Ash is a village and parish in Somerset, England, situated 1 mi from Martock and 6 mi north-west of Yeovil. The parish has a population of 626. The parish includes the hamlets of Milton and Witcombe.

==History==

The name Ash, from the Old English aesc means "place with/near ash tree(s)." It was first mentioned in 1086 as 'Aisse', it next appears, in 1225 as 'Esse' .
Probably derived from Old English 'aesc' the ash tree. Hence, (place at) the ash tree/s.

Milton was first mentioned in 1284-6 as 'Milton Fauconberg' or 'Falcenbridge'. There appear to be two possible derivations: The gentle enclosure from Old English 'milde' and 'tun' (cf Upper and Lower Milton, near Wells) or the middle enclosure from the Old English 'middel' and 'tun' Since Milton lies between the tithings of Long Load and Witcombe.

Witcombe means the white valley from the Old English 'hwit' and 'cumb'. It occurs as 'Whythicumbe' in 1243, in which case cf Withycombe (near Carhampton), the willow valley from the Old English 'wippe' and 'cumb'. It may also be 'wide valley' from Old English.

The medieval settlement seems to have included two separate hamlets on the two adjacent parallel lanes. These were the centres of the two medieval manors: Ash Boulogne to the west, and Pykesash to the east. Both nuclei are characterised by an irregular group of working farms.

The parish was created in 1895 from the north eastern quarter of Martock.

==Governance==

The parish council has responsibility for local issues, including setting an annual precept (local rate) to cover the council's operating costs and producing annual accounts for public scrutiny. The parish council evaluates local planning applications and works with the local police, district council officers, and neighbourhood watch groups on matters of crime, security, and traffic. The parish council's role also includes initiating projects for the maintenance and repair of parish facilities, as well as consulting with the district council on the maintenance, repair, and improvement of highways, drainage, footpaths, public transport, and street cleaning. Conservation matters (including trees and listed buildings) and environmental issues are also the responsibility of the council.

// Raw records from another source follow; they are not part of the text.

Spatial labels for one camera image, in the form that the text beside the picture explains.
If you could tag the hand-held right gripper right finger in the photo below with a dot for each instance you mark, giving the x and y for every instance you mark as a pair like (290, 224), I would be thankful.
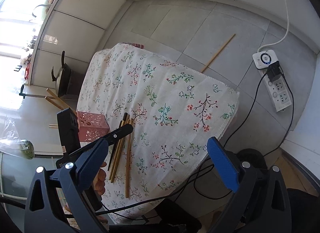
(222, 163)

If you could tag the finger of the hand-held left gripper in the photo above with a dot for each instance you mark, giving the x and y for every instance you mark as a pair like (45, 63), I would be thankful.
(115, 136)

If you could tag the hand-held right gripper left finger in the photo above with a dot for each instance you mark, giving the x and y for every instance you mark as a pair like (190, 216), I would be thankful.
(93, 163)

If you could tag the black chopstick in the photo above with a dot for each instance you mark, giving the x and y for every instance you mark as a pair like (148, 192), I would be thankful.
(126, 120)
(121, 123)

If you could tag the pink perforated utensil holder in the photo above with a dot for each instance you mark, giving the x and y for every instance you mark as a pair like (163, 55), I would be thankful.
(92, 123)

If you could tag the pile of bamboo chopsticks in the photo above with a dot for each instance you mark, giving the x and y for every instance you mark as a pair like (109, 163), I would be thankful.
(128, 160)

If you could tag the person's left hand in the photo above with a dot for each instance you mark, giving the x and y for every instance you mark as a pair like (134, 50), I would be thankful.
(100, 180)

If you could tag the plastic bag with greens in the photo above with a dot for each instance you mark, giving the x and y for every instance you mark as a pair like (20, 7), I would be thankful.
(26, 148)

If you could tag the black bin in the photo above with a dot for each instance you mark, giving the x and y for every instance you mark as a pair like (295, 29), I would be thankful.
(75, 82)

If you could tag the black wok with lid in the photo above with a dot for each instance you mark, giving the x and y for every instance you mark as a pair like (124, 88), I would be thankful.
(62, 77)

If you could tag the black trousers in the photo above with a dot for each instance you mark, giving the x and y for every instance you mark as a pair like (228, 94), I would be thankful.
(175, 213)

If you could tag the floral tablecloth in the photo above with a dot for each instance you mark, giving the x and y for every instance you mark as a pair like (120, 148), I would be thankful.
(175, 98)

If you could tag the red plastic basket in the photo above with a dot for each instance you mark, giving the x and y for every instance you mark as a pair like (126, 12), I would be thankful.
(28, 71)

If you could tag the white power strip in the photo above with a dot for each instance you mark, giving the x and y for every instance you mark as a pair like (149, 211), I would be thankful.
(277, 90)

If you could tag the red checked cloth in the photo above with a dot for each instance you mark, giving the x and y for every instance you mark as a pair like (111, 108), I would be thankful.
(137, 45)

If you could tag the white appliance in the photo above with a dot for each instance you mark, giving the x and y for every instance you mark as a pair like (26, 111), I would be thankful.
(308, 128)

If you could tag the black plug adapter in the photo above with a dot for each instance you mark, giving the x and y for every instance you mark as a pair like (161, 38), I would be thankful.
(273, 71)

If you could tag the kitchen window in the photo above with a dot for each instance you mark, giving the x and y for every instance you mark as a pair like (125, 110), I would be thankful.
(15, 22)

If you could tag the white cabinet with doors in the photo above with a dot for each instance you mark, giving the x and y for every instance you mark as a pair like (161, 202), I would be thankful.
(75, 5)

For local government purposes, since 1 April 2023, the village comes under the unitary authority of Somerset Council. Prior to this, it was part of the non-metropolitan district of South Somerset, which was formed on 1 April 1974 under the Local Government Act 1972, having previously been part of Yeovil Rural District.

It is also part of the Glastonbury and Somerton county constituency represented in the House of Commons of the Parliament of the United Kingdom. It elects one Member of Parliament (MP) by the first past the post system of election, and was part of the South West England constituency of the European Parliament prior to Britain leaving the European Union in January 2020, which elected seven MEPs using the d'Hondt method of party-list proportional representation.